[Start of section]
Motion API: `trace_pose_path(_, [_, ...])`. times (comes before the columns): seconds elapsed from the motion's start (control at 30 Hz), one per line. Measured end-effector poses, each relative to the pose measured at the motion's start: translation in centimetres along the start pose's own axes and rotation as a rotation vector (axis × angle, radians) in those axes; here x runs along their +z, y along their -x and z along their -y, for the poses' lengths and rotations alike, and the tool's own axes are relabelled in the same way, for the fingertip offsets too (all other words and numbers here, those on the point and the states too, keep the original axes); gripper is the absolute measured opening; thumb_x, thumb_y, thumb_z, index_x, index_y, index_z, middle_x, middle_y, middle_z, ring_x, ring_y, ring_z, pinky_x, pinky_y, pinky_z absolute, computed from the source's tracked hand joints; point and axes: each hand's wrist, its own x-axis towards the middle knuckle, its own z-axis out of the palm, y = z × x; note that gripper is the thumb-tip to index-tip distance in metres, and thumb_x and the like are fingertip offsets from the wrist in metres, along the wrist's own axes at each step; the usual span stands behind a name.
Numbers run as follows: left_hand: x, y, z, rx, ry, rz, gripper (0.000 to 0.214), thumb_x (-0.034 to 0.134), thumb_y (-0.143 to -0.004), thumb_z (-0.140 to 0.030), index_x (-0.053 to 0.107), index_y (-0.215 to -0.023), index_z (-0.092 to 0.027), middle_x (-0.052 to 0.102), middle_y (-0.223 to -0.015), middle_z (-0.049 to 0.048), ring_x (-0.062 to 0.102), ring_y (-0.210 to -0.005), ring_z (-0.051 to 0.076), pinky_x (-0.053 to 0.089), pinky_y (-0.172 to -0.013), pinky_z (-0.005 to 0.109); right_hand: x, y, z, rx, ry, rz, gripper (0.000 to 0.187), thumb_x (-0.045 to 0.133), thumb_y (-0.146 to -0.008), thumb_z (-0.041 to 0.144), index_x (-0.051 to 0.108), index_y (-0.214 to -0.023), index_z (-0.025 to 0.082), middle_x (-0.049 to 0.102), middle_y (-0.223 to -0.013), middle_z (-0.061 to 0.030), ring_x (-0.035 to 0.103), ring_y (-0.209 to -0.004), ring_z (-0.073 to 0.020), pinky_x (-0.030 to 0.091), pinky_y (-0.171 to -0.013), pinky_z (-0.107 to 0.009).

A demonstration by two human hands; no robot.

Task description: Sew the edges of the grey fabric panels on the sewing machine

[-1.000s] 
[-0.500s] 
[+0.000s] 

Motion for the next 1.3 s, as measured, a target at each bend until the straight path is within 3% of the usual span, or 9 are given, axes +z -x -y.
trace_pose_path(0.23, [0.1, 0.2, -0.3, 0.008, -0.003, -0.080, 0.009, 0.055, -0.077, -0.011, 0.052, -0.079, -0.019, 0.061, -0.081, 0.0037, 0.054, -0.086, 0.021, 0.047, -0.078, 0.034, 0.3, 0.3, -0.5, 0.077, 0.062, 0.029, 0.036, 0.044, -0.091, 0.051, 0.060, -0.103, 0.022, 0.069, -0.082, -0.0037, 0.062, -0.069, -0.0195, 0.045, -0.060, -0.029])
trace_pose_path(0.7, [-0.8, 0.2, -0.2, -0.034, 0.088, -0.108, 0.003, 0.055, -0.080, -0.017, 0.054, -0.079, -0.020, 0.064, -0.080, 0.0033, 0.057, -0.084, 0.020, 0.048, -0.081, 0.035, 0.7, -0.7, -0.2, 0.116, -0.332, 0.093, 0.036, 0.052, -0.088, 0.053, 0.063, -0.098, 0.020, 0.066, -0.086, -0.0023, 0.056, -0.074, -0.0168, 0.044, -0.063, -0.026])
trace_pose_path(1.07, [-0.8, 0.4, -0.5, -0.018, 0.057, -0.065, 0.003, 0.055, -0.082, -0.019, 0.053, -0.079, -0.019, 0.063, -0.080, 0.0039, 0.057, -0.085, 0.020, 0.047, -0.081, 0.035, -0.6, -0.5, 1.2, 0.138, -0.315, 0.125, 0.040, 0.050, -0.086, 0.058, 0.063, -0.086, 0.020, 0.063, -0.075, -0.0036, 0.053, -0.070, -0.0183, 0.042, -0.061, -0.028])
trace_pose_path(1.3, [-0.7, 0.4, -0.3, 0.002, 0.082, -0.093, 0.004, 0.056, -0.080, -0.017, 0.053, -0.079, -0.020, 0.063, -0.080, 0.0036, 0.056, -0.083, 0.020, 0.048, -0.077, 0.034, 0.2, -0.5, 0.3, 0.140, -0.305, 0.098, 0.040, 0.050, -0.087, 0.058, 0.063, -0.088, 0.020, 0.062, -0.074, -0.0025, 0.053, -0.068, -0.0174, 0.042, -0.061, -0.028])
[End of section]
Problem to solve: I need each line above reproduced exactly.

Exercise result:
Motion API: `trace_pose_path(_, [_, ...])`. times (comes before the columns): seconds elapsed from the motion's start (control at 30 Hz), one per line. Measured end-effector poses, each relative to the pose measured at the motion's start: translation in centimetres along the start pose's own axes and rotation as a rotation vector (axis × angle, radians) in those axes; here x runs along their +z, y along their -x and z along their -y, for the poses' lengths and rotations alike, and the tool's own axes are relabelled in the same way, for the fingertip offsets too (all other words and numbers here, those on the point and the states too, keep the original axes); gripper is the absolute measured opening; thumb_x, thumb_y, thumb_z, index_x, index_y, index_z, middle_x, middle_y, middle_z, ring_x, ring_y, ring_z, pinky_x, pinky_y, pinky_z absolute, computed from the source's tracked hand joints; point and axes: each hand's wrist, its own x-axis towards the middle knuckle, its own z-axis out of the palm, y = z × x; note that gripper is the thumb-tip to index-tip distance in metres, and thumb_x and the like are fingertip offsets from the wrist in metres, along the wrist's own axes at each step; the usual span stands behind a name.
Numbers run as follows: left_hand: x, y, z, rx, ry, rz, gripper (0.000 to 0.214), thumb_x (-0.034 to 0.134), thumb_y (-0.143 to -0.004), thumb_z (-0.140 to 0.030), index_x (-0.053 to 0.107), index_y (-0.215 to -0.023), index_z (-0.092 to 0.027), middle_x (-0.052 to 0.102), middle_y (-0.223 to -0.015), middle_z (-0.049 to 0.048), ring_x (-0.062 to 0.102), ring_y (-0.210 to -0.005), ring_z (-0.051 to 0.076), pinky_x (-0.053 to 0.089), pinky_y (-0.172 to -0.013), pinky_z (-0.005 to 0.109); right_hand: x, y, z, rx, ry, rz, gripper (0.000 to 0.187), thumb_x (-0.045 to 0.133), thumb_y (-0.146 to -0.008), thumb_z (-0.041 to 0.144), index_x (-0.051 to 0.108), index_y (-0.214 to -0.023), index_z (-0.025 to 0.082), middle_x (-0.049 to 0.102), middle_y (-0.223 to -0.013), middle_z (-0.061 to 0.030), ring_x (-0.035 to 0.103), ring_y (-0.209 to -0.004), ring_z (-0.073 to 0.020), pinky_x (-0.030 to 0.091), pinky_y (-0.171 to -0.013), pinky_z (-0.107 to 0.009).

A demonstration by two human hands; no robot.

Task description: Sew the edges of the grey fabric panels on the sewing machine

[-1.000s] 
[-0.500s] 
[+0.000s] 

Motion for the next 1.3 s, as measured, a target at each bend until the straight path is within 3% of the usual span, or 9 are given, axes +z -x -y.
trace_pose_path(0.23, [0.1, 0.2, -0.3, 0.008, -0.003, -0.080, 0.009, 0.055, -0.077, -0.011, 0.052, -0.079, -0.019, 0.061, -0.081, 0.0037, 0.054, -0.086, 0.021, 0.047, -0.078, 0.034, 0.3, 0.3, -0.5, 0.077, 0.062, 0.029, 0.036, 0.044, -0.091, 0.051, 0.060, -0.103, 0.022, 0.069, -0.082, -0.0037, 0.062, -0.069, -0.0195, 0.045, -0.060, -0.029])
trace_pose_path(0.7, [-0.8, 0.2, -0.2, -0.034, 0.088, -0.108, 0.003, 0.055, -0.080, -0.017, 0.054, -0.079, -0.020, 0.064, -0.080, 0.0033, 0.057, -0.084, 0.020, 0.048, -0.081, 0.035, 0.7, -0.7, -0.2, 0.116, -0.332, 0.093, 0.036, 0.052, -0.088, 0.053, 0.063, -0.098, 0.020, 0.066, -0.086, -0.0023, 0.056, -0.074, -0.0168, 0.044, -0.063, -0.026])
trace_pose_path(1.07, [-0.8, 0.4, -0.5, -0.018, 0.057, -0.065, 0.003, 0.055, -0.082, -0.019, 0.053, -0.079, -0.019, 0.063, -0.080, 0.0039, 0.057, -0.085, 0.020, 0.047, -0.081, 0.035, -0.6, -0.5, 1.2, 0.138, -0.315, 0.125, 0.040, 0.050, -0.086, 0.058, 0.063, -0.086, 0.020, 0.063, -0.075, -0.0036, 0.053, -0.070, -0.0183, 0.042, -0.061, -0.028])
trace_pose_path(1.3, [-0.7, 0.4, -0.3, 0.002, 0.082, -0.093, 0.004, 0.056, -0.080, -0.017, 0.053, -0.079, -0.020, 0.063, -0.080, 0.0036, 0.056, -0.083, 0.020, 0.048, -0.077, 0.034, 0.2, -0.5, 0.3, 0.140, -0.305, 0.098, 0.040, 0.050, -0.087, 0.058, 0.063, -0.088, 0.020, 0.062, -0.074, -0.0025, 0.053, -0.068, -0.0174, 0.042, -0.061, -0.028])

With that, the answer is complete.